Esquire magazine is not a publication I read but it was brought to my attention because everyone was making a fuss over how beautiful Sofia Vergara looked on its new cover. Yes, she is a gorgeous Colombian actress who would look amazing on the cover of any magazine. Then as I began reading an excerpt I was immediately offended by the interviewer's sexist and racist line of questioning. It was as though he was checking off a list of slurs: loud; sexy; dances but doesn't cook; and she cannot possibly be intelligent. Was he really confusing her for the character she plays on TV?

I have no idea what university he took journalism courses from but these are a few of his questions.

"Where's the line for a Latin woman between being beautiful and being slutty?"

(The question objectifies women.  No woman has to be beautiful, sexy for anyone much less be called slutty.)

and then in response to Sophia's answer to that question:

"But that would suggest that a Latina always knows what's right."

(Offensively insinuating a lack of intelligence among Latinas.)

Sophia's response: "Well, we do."

Interviewer's response:

"The words made me laugh, just as if they'd come off my wife's lips."

(Demonstrating that you can be married to a Latina and still be misogynist, sexist and racist.)

Sofía Vergara is a comedic actress. She is not an activist nor an educator. She gets paid tons of money and receives many awards for maintaining the representation of the hot, loud, and sexy Latina. It's pretty ironic how she pays the consequences in this very interview for perpetuating a stereotype that is toxic and dangerous to all women by being objectified and not taken seriously at all.

While Sofía gets accolades, it is Latinas in the real world who pay the harsher and sometimes dangerous consequences. Sometimes people in the real world have trouble understanding the images we see on television are exaggerated and are, many times, false. Especially since we do not get to see any other examples of Latina portrayals on television. No behavior can be restricted to an entire race, culture or country of people.

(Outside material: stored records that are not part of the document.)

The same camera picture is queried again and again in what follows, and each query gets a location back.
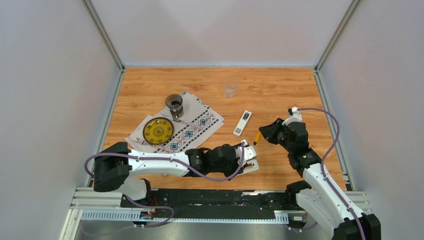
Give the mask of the yellow handled screwdriver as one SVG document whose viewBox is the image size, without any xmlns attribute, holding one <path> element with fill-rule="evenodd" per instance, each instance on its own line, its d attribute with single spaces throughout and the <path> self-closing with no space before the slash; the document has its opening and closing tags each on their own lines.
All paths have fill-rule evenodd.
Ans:
<svg viewBox="0 0 424 240">
<path fill-rule="evenodd" d="M 253 145 L 255 146 L 258 142 L 259 142 L 259 140 L 261 139 L 261 137 L 262 137 L 262 133 L 259 131 L 258 133 L 257 133 L 257 135 L 255 136 L 255 139 L 254 139 L 254 141 L 253 141 Z"/>
</svg>

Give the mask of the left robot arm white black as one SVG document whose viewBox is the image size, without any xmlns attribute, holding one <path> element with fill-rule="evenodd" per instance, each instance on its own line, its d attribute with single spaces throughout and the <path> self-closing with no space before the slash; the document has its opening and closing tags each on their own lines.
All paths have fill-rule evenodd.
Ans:
<svg viewBox="0 0 424 240">
<path fill-rule="evenodd" d="M 134 200 L 140 207 L 153 201 L 150 183 L 141 175 L 172 175 L 204 178 L 213 182 L 210 173 L 220 173 L 221 181 L 259 170 L 257 153 L 246 140 L 236 145 L 224 144 L 209 148 L 192 148 L 175 153 L 153 153 L 129 149 L 121 141 L 88 158 L 94 161 L 95 192 L 118 192 Z"/>
</svg>

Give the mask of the white remote battery bay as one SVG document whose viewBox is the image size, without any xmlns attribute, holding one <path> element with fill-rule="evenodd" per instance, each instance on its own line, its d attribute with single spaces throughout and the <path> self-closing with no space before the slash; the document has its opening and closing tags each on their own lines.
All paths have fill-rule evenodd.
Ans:
<svg viewBox="0 0 424 240">
<path fill-rule="evenodd" d="M 260 169 L 259 164 L 255 159 L 249 160 L 241 167 L 237 175 L 240 176 L 240 175 L 248 174 L 248 173 L 257 171 L 259 169 Z"/>
</svg>

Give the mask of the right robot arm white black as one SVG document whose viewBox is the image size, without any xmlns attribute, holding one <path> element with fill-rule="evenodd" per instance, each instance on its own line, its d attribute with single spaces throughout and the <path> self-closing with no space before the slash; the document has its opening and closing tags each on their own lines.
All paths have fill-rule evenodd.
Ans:
<svg viewBox="0 0 424 240">
<path fill-rule="evenodd" d="M 309 146 L 309 134 L 303 122 L 284 123 L 277 119 L 259 132 L 269 143 L 288 152 L 291 167 L 303 178 L 287 185 L 286 205 L 304 209 L 332 240 L 380 240 L 381 222 L 375 214 L 366 214 L 331 177 L 323 160 Z"/>
</svg>

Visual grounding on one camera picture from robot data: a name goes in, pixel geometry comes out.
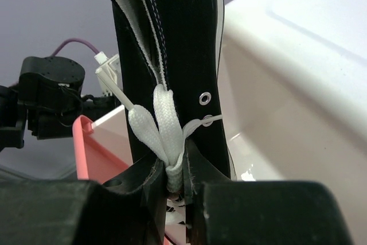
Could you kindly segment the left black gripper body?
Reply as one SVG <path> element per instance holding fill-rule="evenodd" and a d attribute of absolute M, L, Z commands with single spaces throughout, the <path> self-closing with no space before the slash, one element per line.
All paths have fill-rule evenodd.
<path fill-rule="evenodd" d="M 82 95 L 84 79 L 71 59 L 27 57 L 18 83 L 1 87 L 1 149 L 23 148 L 26 129 L 37 139 L 71 137 L 80 115 L 97 120 L 118 106 L 114 96 Z"/>

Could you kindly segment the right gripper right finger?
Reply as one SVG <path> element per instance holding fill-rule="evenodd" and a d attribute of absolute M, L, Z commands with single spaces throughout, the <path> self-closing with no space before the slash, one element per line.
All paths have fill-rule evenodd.
<path fill-rule="evenodd" d="M 352 244 L 333 194 L 314 181 L 232 181 L 192 140 L 185 146 L 191 244 Z"/>

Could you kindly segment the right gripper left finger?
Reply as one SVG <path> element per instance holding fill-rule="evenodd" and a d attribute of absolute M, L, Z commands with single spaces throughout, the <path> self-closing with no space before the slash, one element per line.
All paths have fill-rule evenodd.
<path fill-rule="evenodd" d="M 162 244 L 164 164 L 148 154 L 99 184 L 29 180 L 1 184 L 2 244 Z"/>

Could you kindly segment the dark pink top drawer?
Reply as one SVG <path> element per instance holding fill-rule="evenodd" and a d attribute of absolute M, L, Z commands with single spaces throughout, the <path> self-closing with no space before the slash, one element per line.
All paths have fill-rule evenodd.
<path fill-rule="evenodd" d="M 78 179 L 88 184 L 74 244 L 169 244 L 166 173 L 149 153 L 133 162 L 124 108 L 73 124 Z"/>

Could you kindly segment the black sneaker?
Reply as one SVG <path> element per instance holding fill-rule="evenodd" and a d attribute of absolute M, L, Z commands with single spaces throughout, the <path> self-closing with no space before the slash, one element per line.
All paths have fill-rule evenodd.
<path fill-rule="evenodd" d="M 217 86 L 224 0 L 111 0 L 123 89 L 153 110 L 153 89 L 173 93 L 174 120 L 221 114 Z"/>

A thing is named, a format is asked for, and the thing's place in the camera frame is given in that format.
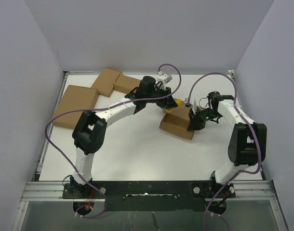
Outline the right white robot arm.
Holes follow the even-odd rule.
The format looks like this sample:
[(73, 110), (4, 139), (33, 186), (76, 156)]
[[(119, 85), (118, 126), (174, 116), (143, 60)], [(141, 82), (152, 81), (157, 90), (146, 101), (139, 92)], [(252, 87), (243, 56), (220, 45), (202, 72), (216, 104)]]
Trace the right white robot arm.
[(231, 182), (240, 173), (256, 174), (266, 157), (267, 127), (250, 119), (232, 95), (217, 91), (207, 96), (207, 107), (200, 109), (195, 103), (186, 103), (189, 110), (188, 131), (202, 130), (207, 121), (219, 123), (224, 118), (232, 128), (227, 148), (228, 161), (213, 173), (214, 180), (207, 184), (207, 191), (217, 197), (223, 193), (224, 184)]

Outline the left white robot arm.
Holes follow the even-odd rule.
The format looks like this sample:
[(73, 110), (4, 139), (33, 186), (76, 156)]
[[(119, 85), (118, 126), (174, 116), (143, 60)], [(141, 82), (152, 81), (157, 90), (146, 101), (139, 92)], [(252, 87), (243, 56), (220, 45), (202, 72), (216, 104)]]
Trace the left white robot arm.
[(162, 74), (157, 79), (144, 76), (138, 87), (108, 109), (82, 112), (72, 133), (76, 147), (76, 169), (70, 177), (70, 184), (78, 197), (84, 198), (90, 194), (94, 154), (102, 147), (109, 126), (140, 112), (148, 103), (154, 103), (162, 109), (178, 106), (172, 97), (171, 88), (166, 86), (171, 80), (172, 76), (168, 74)]

In the real world Latinas face prejudice, discrimination, and unequal treatment, having to disprove misconceptions on the basis of their looks.  A woman's color, shape or size are not an invitation of any kind. Stereotypes create false ideas of what women of color can or cannot do, placing obstacles to their quest success across every field.

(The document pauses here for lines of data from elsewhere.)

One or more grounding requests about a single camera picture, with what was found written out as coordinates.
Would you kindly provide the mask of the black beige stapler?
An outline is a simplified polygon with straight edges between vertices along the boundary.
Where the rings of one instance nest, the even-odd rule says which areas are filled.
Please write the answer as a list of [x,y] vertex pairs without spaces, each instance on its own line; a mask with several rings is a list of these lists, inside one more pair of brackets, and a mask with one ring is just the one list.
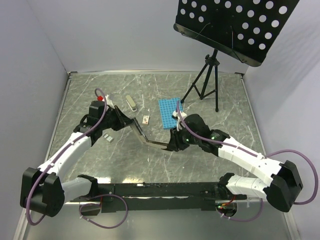
[[132,123],[130,124],[130,128],[132,129],[135,136],[139,139],[139,141],[147,145],[149,147],[158,148],[162,150],[166,150],[168,147],[167,143],[158,142],[154,140],[150,140],[147,138],[147,136],[144,134],[140,124],[138,123],[137,119],[134,117],[131,119]]

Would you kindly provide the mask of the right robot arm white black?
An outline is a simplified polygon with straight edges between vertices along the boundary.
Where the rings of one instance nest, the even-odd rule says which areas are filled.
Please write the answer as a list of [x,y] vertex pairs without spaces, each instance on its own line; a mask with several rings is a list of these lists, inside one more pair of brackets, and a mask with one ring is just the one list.
[[303,189],[298,168],[293,162],[280,162],[249,149],[229,134],[210,129],[198,114],[174,111],[172,118],[176,120],[176,127],[170,129],[168,151],[183,151],[190,145],[196,145],[204,152],[228,160],[254,175],[243,177],[227,173],[221,177],[218,193],[223,199],[246,195],[267,200],[281,212],[290,211]]

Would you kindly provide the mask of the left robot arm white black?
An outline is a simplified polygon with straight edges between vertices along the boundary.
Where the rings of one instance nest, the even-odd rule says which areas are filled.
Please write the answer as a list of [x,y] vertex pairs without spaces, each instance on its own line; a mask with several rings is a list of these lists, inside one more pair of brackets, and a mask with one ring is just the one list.
[[115,105],[95,100],[89,111],[74,128],[67,142],[38,168],[27,168],[22,175],[20,206],[54,217],[64,203],[84,197],[95,200],[99,195],[98,180],[81,174],[74,180],[62,183],[71,168],[102,136],[103,131],[119,131],[133,123]]

The best lesson this Esquire article can provide is an actual demonstration of the vicious cycle society has fallen into by repeating its mistakes and failing to bring diversity into mainstream media. The interviewer's treatment of Vergara shows how Latinas will never be respected and treated equally in society if we continue the charade. Right now it's all the same, it's all boring, and damaging, and I'm not tuning in to these shows or purchasing these magazines.

Mainstream media also loves to promote how women have come a long way but statistics prove otherwise. Here are some facts to consider:

The 2010 US Census shows the median annual earnings of women 15 or older who worked year-round full time was $36,931, unchanged from 2009.

Facts on women of color in elective office

  • Of the 89 women serving in the 112th US Congress, 24 or 27% are women of color.
  • From those, 13 are African American, 7 are Latina, 4 are Asian American and none are Native American.
  • Of the 68 women serving in statewide elective executive offices 10, or 14.7% are women of color.
  • Women of color constitute 4.7% of the 7,382 state legislators.